A primavera acabou para os egípcios. Entre todos os países árabes que viram, desde 2011, a partida de seus ditadores, o Egito parecia começar a trilhar o caminho da democracia quando Mohamed Mursi venceu a eleição presidencial em junho do ano passado, apesar dos temores de fraude que favorecesse Ahmed Shafiq, um ex-ministro de Mubarak. Mas o mandato terminou com um golpe de Estado promovido pelo Exército no dia 3, com o apoio de milhões de egípcios que voltaram a ocupar a Praça Tahrir, símbolo da Primavera Árabe. Os militares pareciam querer uma transição pacífica, com a entrega do poder ao presidente da Corte Constitucional, mas logo na sequência passaram a prender líderes da Irmandade Muçulmana e a fechar veículos de comunicação que apoiavam Mursi. Os islamitas reagiram e confrontos já fizeram dezenas de mortos, principalmente na semana passada.
O mandato de Mursi foi tumultuado desde o início; o fechamento e a reabertura do Parlamento opuseram o presidente à Corte Constitucional e ao Exército, que à época ainda tinham vários aliados de Mubarak posteriormente, Mursi trocou o comando das Forças Armadas. A elaboração de uma nova Constituição para o país também teve turbulências. Com o pretexto de proteger a assembleia constituinte de interferências do Judiciário, Mursi assinou um decreto concedendo a si mesmo plenos poderes e imunidade judicial; os egípcios foram às ruas e o presidente recuou.

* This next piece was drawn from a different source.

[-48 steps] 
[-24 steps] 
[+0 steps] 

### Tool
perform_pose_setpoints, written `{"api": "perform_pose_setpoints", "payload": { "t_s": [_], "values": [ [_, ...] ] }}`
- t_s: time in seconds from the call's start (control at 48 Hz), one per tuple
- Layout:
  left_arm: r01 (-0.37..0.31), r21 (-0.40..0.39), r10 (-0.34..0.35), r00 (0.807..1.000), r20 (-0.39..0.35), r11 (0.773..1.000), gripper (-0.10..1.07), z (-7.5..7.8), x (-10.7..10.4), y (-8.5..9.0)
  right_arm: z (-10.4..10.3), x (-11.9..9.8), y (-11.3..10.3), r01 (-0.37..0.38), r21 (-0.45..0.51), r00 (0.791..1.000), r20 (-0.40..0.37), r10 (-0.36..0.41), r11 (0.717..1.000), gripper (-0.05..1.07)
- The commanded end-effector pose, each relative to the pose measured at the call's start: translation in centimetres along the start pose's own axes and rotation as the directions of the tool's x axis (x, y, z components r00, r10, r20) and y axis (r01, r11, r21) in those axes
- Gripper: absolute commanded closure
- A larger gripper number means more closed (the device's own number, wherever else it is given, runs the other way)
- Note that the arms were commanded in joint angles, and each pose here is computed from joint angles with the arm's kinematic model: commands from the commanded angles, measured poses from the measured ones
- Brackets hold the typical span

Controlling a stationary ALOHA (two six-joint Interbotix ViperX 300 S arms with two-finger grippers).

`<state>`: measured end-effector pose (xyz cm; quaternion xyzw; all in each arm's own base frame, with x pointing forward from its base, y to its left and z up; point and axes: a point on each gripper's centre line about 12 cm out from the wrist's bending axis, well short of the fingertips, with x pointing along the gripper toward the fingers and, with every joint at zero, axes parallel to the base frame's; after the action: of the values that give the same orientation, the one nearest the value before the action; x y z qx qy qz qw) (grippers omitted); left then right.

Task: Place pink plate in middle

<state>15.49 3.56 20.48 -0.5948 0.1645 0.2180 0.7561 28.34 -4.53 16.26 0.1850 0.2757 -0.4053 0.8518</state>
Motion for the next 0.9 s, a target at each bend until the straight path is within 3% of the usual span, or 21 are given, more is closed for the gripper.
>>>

O conteúdo da nova Constituição mostrava que Mursi estava longe de ser um "presidente para todos os egípcios", conforme havia prometido na Praça Tahrir logo após sua eleição. O texto, composto quase que exclusivamente por membros da Irmandade Muçulmana e por salafistas (os membros não islâmicos da constituinte haviam renunciado em protesto contra a exagerada influência muçulmana), faria do Egito um país submetido à lei islâmica. Mesmo assim, a Constituição foi aprovada em um referendo do qual participaram apenas 33% dos eleitores do país, aumentando os temores de uma crescente islamização do país episódios de hostilidade contra cristãos coptas, por exemplo, tornaram-se mais frequentes, sem que os responsáveis fossem punidos.
Por mais que os islamitas vejam os instrumentos democráticos como meros meios de ascender ao poder e, então, passar a desprezá-los (no que imitam vários regimes socialistas, como o venezuelano), é inegável que Mursi havia sido legitimamente eleito pelo povo egípcio. A remoção de Mursi pela força não torna o Egito mais democrático do que ele seria com a permanência do presidente. Pelo contrário: o golpe abre uma série de precedentes, encorajando aqueles que acreditam ser possível se livrar de um mau governo não pelo voto, mas pelo clamor das ruas. Governos islamitas eleitos em outros países, ao ver o que houve no Egito, podem se dedicar a suprimir a oposição com mais força para que não tenham o mesmo fim de Mursi.
Mesmo clérigos muçulmanos vêm fazendo apelos à reconciliação, temendo que o Egito siga o caminho sangrento da Síria. Com o estrago já feito, a solução mais sensata seria a organização imediata de novas eleições, sem restrições à participação dos islamitas. E, se a Irmandade Muçulmana vencer novamente, que tenha a garantia de permanecer até o fim do mandato, tendo aprendido a lição de que é preciso governar não apenas para os seus.